2. Assessing each company's ability to respond to climate change

1) Greenhouse gas emissions

•    (Current Status) As of 2019, SK Innovation had the highest greenhouse gas emissions of 12,215,000tCO2, and GS Caltex had the lowest of 8,047,000tCO2.

     - It is important to note that emissions are not proportional to production.

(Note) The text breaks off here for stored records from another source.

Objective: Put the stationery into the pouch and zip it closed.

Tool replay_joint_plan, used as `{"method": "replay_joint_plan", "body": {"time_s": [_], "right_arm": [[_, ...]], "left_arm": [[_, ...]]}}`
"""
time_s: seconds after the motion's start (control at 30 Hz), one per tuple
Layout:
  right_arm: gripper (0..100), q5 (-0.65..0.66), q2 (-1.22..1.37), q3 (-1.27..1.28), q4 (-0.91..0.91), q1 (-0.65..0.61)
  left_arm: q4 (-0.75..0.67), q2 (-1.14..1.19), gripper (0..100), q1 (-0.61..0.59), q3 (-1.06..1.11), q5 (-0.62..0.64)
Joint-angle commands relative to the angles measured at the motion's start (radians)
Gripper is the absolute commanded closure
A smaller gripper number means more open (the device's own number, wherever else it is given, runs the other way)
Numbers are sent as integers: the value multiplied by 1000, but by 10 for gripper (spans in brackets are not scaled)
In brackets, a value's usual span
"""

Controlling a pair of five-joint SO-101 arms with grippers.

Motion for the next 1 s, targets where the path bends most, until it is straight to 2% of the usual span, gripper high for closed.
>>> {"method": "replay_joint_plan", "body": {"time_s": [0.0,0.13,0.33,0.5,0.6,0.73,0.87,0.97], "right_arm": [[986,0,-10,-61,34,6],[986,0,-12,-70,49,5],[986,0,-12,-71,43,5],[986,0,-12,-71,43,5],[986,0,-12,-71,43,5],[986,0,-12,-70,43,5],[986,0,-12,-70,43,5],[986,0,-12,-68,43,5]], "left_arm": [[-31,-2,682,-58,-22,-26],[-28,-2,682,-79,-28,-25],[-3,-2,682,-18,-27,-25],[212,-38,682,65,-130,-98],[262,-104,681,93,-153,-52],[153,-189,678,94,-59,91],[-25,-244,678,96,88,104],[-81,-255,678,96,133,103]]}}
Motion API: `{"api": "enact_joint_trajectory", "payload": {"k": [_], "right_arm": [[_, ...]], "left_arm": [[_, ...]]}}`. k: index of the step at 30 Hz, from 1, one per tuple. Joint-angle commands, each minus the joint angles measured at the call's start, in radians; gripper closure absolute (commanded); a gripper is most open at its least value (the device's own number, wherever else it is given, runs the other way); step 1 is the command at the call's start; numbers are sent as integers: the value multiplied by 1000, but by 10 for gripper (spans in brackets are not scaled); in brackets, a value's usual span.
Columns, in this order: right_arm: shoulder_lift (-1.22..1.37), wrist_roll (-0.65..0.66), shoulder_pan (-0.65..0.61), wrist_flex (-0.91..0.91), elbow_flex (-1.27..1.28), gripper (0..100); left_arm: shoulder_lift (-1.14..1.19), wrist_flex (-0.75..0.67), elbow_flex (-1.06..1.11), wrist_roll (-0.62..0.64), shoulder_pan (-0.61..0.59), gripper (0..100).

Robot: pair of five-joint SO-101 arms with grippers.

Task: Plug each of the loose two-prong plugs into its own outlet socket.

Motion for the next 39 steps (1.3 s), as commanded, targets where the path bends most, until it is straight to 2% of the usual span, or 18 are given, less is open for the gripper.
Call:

While GS Caltex was second in production, its emissions were the lowest.

 

 

   (Past trend) In the past five years (2015-2019), SK Innovation and GS Caltex have reduced emissions, while Hyundai Oilbank and S-Oil have increased emissions steeply.

  - In particular, Hyundai Oilbank's subsidiary Hyundai Chemical started commercial operations in 2017 and added emissions of 13-20% per year, resulting in a 1.7-fold increase in total emissions in four years, the steepest rate of any of the four firms.

  


  

   In addition, Hyundai Chemical is set to operate the Heavy Feed Petrochemical Complex (HPC) that produces ethylene this year, while S-Oil plans to operate the Thermal Crude to Chemicals (T2C2) process of converting crude oil into chemicals in the first half of 2021 and Steam Cracker & Downstream (SC&D) from 2024 → with the expansion of large-scale petrochemical facilities, it is very likely for emissions of both companies to increase in the future. 


2) Greenhouse gas intensity

•    Greenhouse gas intensity, a measure of emissions divided by production, is an indicator for evaluating a company’s carbon competitiveness.

※ Previously, the greenhouse gas intensity of BP and Shell was calculated by dividing emissions by refinery production, while the greenhouse gas intensity of domestic refiners was calculated by dividing emissions by refinery throughput (most domestic refineries do not disclose refinery throughput).

 

•    (Current Status) GS Caltex recorded the lowest greenhouse gas intensity (29,000tCO2/million barrels), while Hyundai Oilbank recorded the highest intensity (47,000tCO2/million barrels), which is 1.7 times higher than GS Caltex.

  - This means that Hyundai Oilbank emits 1.7 times more greenhouse gases than GS Caltex when producing the same amount of product. 

   

 

•    (Past trend) Of the four companies, GS Caltex has always maintained the lowest intensity, and its intensity has been improving at the fastest rate.  On the other hand, Hyundai Oilbankalways had the highest greenhouse gas intensity, and its increasing intensity has created a growing gap with other companies over the past five years (Figure 7).

   - In the case of Hyundai Oilbank, it is evident that its emission intensity rapidly increased after Hyundai Chemical was added to the company's portfolio in 2017.

 

•    Like emissions, GHG intensity for GS Caltex and SK Innovation showed improvement, but for Hyundai Oilbank and S-Oil, it showed a declining trend.

 - S-Oil saw its greenhouse gas intensity rise sharply in 2018 due to the commercial operation of the complex petrochemical facility (RUC/ODC).

 

  

3) Goals for responding to climate change

•    In 2020, the four oil refiners announced management policies and specific goals for dealing with climate change.

  

•    SK Innovation announced the Green Balance 2030 in January 2020, declared that it would reduce emissions by 7.8% by 2025, and promised to set a corresponding target for renewable energy procurement in light of its inability to join RE100.

    - It is the only domestic refinery that discloses climate change plans and performance through TCFD (Task Force on Climate-Related Financial Disclosure) and CDP, and has set 102,045원/tCO2 as the internal price of greenhouse gas, which is reflected when optimizing financial investment, cost-benefit analysis, and management strategies.